Exactly as written, set down every entry once more.

[Dataset records]
Segment Open
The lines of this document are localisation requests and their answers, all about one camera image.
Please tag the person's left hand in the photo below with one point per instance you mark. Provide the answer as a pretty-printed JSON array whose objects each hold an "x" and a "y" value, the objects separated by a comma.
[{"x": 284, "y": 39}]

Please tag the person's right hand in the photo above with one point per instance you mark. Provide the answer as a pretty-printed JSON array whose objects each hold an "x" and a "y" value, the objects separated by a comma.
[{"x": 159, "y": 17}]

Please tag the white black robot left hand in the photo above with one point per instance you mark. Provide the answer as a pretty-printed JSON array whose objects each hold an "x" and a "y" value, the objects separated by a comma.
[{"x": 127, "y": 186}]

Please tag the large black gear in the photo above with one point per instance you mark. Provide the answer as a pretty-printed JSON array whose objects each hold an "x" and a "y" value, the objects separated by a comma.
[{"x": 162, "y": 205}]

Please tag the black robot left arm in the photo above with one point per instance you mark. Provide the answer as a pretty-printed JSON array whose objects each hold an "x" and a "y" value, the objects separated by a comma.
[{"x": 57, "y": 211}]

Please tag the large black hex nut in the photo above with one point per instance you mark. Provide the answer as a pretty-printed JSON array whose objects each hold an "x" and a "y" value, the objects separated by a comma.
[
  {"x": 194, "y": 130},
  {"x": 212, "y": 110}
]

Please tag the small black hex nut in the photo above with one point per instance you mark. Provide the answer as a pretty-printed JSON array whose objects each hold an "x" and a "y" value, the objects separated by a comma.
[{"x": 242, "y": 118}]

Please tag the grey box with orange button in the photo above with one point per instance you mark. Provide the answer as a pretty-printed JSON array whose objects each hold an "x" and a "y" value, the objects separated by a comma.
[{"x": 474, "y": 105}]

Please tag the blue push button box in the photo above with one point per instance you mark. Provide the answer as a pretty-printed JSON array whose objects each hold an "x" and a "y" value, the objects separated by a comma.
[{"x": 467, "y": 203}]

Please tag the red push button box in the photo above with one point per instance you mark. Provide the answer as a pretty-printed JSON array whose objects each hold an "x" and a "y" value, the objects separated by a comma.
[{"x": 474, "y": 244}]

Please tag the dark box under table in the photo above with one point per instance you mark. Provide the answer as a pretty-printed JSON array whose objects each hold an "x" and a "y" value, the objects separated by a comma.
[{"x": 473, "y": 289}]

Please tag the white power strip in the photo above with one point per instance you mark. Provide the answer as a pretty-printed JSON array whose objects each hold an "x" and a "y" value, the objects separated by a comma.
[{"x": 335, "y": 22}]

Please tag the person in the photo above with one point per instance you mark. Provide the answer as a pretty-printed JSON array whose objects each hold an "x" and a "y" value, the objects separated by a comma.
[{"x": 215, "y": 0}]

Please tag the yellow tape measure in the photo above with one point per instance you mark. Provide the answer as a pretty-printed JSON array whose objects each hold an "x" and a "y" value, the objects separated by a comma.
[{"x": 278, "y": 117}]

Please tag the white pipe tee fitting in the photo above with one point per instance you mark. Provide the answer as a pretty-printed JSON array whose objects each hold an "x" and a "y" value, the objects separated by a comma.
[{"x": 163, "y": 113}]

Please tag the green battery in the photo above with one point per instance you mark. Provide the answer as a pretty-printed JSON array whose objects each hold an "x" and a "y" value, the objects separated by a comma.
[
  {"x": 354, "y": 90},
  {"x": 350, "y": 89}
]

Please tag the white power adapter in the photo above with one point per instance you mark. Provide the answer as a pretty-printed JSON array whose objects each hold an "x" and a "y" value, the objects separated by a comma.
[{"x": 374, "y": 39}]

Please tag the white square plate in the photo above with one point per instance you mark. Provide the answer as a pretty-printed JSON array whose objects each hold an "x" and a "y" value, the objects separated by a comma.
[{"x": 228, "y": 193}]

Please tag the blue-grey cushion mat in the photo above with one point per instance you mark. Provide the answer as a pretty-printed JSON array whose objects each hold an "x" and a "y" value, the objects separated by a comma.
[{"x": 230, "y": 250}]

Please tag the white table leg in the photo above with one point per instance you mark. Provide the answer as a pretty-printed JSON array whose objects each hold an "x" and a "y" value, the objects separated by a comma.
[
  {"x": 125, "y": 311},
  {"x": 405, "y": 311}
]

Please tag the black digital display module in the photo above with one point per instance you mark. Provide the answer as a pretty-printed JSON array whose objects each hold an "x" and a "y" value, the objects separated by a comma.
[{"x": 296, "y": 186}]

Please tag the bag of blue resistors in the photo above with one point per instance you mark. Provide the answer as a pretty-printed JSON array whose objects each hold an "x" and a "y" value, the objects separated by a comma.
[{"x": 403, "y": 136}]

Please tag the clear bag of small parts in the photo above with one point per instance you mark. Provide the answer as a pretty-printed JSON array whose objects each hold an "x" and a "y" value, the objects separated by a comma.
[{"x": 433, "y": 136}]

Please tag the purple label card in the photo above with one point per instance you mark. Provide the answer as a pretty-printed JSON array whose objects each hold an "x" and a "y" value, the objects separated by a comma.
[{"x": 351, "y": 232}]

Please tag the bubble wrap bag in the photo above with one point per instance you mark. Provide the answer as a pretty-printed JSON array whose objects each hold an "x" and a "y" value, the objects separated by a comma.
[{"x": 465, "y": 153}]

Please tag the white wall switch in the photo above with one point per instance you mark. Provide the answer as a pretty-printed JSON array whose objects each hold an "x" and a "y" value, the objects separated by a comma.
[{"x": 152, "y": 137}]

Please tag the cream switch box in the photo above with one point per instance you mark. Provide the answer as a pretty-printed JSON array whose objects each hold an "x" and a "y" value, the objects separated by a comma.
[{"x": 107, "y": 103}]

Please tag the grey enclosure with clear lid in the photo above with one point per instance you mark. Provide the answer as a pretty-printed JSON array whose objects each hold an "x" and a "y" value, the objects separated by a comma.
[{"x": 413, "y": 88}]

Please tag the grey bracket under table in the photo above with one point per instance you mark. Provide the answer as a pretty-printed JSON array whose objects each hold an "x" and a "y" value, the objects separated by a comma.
Segment Closed
## OUTPUT FOR THIS TASK
The lines of this document are localisation requests and their answers, all about one camera image.
Please tag the person's left hand in the photo below with one point per instance you mark. Provide the answer as a pretty-printed JSON array whose objects each hold an "x" and a "y" value, the objects separated by a comma.
[{"x": 284, "y": 39}]

Please tag the person's right hand in the photo above with one point per instance you mark. Provide the answer as a pretty-printed JSON array whose objects each hold an "x" and a "y" value, the objects separated by a comma.
[{"x": 159, "y": 17}]

Please tag the white black robot left hand in the photo above with one point per instance you mark. Provide the answer as a pretty-printed JSON array whose objects each hold an "x" and a "y" value, the objects separated by a comma.
[{"x": 127, "y": 186}]

Please tag the large black gear in the photo above with one point per instance you mark. Provide the answer as a pretty-printed JSON array whose objects each hold an "x" and a "y" value, the objects separated by a comma.
[{"x": 162, "y": 205}]

Please tag the black robot left arm in the photo above with one point per instance you mark. Provide the answer as a pretty-printed JSON array whose objects each hold an "x" and a "y" value, the objects separated by a comma.
[{"x": 57, "y": 211}]

Please tag the large black hex nut in the photo above with one point per instance you mark. Provide the answer as a pretty-printed JSON array whose objects each hold an "x" and a "y" value, the objects separated by a comma.
[
  {"x": 194, "y": 130},
  {"x": 212, "y": 110}
]

Please tag the small black hex nut in the photo above with one point per instance you mark. Provide the answer as a pretty-printed JSON array whose objects each hold an "x" and a "y" value, the objects separated by a comma.
[{"x": 242, "y": 118}]

Please tag the grey box with orange button in the photo above with one point per instance you mark. Provide the answer as a pretty-printed JSON array whose objects each hold an "x" and a "y" value, the objects separated by a comma.
[{"x": 474, "y": 105}]

Please tag the blue push button box in the photo above with one point per instance you mark. Provide the answer as a pretty-printed JSON array whose objects each hold an "x" and a "y" value, the objects separated by a comma.
[{"x": 467, "y": 203}]

Please tag the red push button box in the photo above with one point per instance you mark. Provide the answer as a pretty-printed JSON array whose objects each hold an "x" and a "y" value, the objects separated by a comma.
[{"x": 474, "y": 244}]

Please tag the dark box under table in the photo above with one point per instance you mark. Provide the answer as a pretty-printed JSON array whose objects each hold an "x" and a "y" value, the objects separated by a comma.
[{"x": 473, "y": 289}]

Please tag the white power strip in the photo above with one point per instance you mark. Provide the answer as a pretty-printed JSON array whose objects each hold an "x" and a "y" value, the objects separated by a comma.
[{"x": 335, "y": 22}]

Please tag the person in the photo above with one point per instance you mark. Provide the answer as a pretty-printed JSON array whose objects each hold an "x" and a "y" value, the objects separated by a comma.
[{"x": 215, "y": 0}]

Please tag the yellow tape measure in the photo above with one point per instance you mark. Provide the answer as a pretty-printed JSON array whose objects each hold an "x" and a "y" value, the objects separated by a comma.
[{"x": 278, "y": 117}]

Please tag the white pipe tee fitting in the photo above with one point per instance you mark. Provide the answer as a pretty-printed JSON array whose objects each hold an "x" and a "y" value, the objects separated by a comma.
[{"x": 163, "y": 113}]

Please tag the green battery in the photo above with one point per instance you mark. Provide the answer as a pretty-printed JSON array whose objects each hold an "x" and a "y" value, the objects separated by a comma.
[
  {"x": 354, "y": 90},
  {"x": 350, "y": 89}
]

Please tag the white power adapter in the photo above with one point per instance you mark. Provide the answer as a pretty-printed JSON array whose objects each hold an "x" and a "y" value, the objects separated by a comma.
[{"x": 374, "y": 39}]

Please tag the white square plate in the photo above with one point per instance you mark. Provide the answer as a pretty-printed JSON array whose objects each hold an "x" and a "y" value, the objects separated by a comma.
[{"x": 228, "y": 193}]

Please tag the blue-grey cushion mat in the photo above with one point per instance you mark. Provide the answer as a pretty-printed JSON array whose objects each hold an "x" and a "y" value, the objects separated by a comma.
[{"x": 230, "y": 250}]

Please tag the white table leg in the photo above with one point per instance you mark. Provide the answer as a pretty-printed JSON array whose objects each hold an "x" and a "y" value, the objects separated by a comma.
[
  {"x": 125, "y": 311},
  {"x": 405, "y": 311}
]

Please tag the black digital display module in the photo above with one point per instance you mark. Provide the answer as a pretty-printed JSON array whose objects each hold an "x" and a "y" value, the objects separated by a comma.
[{"x": 296, "y": 186}]

Please tag the bag of blue resistors in the photo above with one point per instance you mark. Provide the answer as a pretty-printed JSON array whose objects each hold an "x" and a "y" value, the objects separated by a comma.
[{"x": 403, "y": 136}]

Please tag the clear bag of small parts in the photo above with one point per instance you mark. Provide the answer as a pretty-printed JSON array whose objects each hold an "x" and a "y" value, the objects separated by a comma.
[{"x": 433, "y": 136}]

Please tag the purple label card in the photo above with one point per instance you mark. Provide the answer as a pretty-printed JSON array whose objects each hold an "x" and a "y" value, the objects separated by a comma.
[{"x": 351, "y": 232}]

Please tag the bubble wrap bag in the photo above with one point per instance you mark. Provide the answer as a pretty-printed JSON array whose objects each hold an "x" and a "y" value, the objects separated by a comma.
[{"x": 465, "y": 153}]

Please tag the white wall switch in the photo above with one point per instance you mark. Provide the answer as a pretty-printed JSON array whose objects each hold an "x" and a "y" value, the objects separated by a comma.
[{"x": 152, "y": 137}]

Please tag the cream switch box in the photo above with one point per instance you mark. Provide the answer as a pretty-printed JSON array whose objects each hold an "x" and a "y" value, the objects separated by a comma.
[{"x": 107, "y": 103}]

Please tag the grey enclosure with clear lid in the photo above with one point per instance you mark. Provide the answer as a pretty-printed JSON array whose objects each hold an "x" and a "y" value, the objects separated by a comma.
[{"x": 413, "y": 88}]

Please tag the grey bracket under table in the photo above with one point per instance you mark. Provide the answer as a pretty-printed JSON array whose objects each hold an "x" and a "y" value, the objects separated by a comma.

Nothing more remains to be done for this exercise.